Task to complete:
For each line below that contains the word "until", make a copy.

-- -- --

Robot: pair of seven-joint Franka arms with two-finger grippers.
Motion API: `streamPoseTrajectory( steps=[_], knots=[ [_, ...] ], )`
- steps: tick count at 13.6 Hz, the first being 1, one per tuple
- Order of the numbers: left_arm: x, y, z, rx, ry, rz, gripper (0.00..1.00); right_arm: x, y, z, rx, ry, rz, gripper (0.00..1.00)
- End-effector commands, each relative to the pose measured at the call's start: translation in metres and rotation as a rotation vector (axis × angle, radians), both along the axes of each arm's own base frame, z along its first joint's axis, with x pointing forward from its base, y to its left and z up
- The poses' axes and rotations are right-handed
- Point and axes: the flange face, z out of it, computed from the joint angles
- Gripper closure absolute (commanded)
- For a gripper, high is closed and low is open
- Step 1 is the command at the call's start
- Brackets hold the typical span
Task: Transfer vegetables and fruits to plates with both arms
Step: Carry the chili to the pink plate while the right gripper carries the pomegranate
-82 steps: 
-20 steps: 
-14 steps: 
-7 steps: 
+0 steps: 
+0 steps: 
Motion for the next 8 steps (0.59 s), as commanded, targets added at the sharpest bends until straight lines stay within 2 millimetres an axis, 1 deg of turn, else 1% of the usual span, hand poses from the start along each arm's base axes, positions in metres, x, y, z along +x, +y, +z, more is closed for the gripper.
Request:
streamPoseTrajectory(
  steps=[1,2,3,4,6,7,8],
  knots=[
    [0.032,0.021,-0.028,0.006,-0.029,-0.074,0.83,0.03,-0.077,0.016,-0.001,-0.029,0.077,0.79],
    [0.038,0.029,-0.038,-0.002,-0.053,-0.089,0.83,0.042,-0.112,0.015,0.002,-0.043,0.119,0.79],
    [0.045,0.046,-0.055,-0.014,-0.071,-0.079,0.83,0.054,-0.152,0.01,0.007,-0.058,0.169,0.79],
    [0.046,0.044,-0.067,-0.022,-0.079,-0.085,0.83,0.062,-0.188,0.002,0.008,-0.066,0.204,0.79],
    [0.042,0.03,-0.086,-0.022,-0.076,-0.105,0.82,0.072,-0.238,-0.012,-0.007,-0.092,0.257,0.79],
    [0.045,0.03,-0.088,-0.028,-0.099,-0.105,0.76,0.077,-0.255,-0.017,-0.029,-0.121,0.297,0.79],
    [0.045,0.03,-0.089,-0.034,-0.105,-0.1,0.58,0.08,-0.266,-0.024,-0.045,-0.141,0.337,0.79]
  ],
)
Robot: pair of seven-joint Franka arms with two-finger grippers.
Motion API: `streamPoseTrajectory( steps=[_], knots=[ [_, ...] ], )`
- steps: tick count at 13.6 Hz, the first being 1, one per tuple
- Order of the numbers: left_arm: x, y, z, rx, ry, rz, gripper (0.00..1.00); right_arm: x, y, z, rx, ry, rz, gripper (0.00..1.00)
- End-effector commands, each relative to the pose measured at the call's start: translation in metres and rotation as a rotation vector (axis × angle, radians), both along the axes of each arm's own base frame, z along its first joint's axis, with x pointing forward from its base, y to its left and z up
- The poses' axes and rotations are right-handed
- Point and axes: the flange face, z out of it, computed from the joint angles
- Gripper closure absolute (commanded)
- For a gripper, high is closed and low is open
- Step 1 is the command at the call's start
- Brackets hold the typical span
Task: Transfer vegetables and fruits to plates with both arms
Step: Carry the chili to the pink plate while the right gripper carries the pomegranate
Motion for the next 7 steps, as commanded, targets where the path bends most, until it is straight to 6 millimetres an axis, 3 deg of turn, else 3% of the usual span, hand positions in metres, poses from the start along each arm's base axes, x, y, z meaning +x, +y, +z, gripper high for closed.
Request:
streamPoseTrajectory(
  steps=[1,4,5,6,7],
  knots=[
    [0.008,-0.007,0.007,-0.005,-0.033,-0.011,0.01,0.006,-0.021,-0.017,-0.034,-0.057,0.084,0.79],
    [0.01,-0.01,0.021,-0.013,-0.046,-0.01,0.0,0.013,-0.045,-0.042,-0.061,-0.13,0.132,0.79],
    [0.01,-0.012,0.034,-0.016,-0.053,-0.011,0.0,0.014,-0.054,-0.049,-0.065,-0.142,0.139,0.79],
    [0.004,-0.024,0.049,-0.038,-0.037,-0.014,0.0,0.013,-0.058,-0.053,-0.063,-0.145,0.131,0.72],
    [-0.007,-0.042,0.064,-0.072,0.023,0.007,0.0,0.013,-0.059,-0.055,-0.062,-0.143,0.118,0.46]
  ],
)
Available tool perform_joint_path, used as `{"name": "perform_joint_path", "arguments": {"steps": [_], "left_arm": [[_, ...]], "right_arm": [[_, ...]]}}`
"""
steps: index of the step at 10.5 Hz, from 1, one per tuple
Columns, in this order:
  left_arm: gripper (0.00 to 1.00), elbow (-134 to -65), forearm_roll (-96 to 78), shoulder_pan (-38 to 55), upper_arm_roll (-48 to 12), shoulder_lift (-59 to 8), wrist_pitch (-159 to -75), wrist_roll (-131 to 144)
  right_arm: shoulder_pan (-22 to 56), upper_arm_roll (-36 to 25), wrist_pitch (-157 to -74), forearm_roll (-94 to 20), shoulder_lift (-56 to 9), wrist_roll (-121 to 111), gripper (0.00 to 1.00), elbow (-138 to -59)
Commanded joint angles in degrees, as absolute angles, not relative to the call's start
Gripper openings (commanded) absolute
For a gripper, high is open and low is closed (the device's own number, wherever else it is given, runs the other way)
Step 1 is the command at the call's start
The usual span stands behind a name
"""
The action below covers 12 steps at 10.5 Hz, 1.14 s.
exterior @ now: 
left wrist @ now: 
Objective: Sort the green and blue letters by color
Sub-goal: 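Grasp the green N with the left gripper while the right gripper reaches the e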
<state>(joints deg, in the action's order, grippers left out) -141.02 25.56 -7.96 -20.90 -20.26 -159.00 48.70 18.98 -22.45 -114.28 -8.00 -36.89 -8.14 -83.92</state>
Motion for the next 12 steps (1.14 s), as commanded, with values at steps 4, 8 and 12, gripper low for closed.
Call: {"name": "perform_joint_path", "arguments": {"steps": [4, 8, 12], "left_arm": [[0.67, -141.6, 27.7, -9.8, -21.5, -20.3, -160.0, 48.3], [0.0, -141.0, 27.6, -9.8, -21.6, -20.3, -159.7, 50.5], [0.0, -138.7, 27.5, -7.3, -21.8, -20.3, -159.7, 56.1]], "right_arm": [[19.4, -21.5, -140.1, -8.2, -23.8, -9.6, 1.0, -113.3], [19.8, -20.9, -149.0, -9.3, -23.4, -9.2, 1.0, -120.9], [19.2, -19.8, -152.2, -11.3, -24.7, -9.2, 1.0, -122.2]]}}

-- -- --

Solution below:
Motion for the next 8 steps (0.59 s), as commanded, targets added at the sharpest bends until straight lines stay within 2 millimetres an axis, 1 deg of turn, else 1% of the usual span, hand poses from the start along each arm's base axes, positions in metres, x, y, z along +x, +y, +z, more is closed for the gripper.
Motion for the next 7 steps, as commanded, targets where the path bends most, until it is straight to 6 millimetres an axis, 3 deg of turn, else 3% of the usual span, hand positions in metres, poses from the start along each arm's base axes, x, y, z meaning +x, +y, +z, gripper high for closed.

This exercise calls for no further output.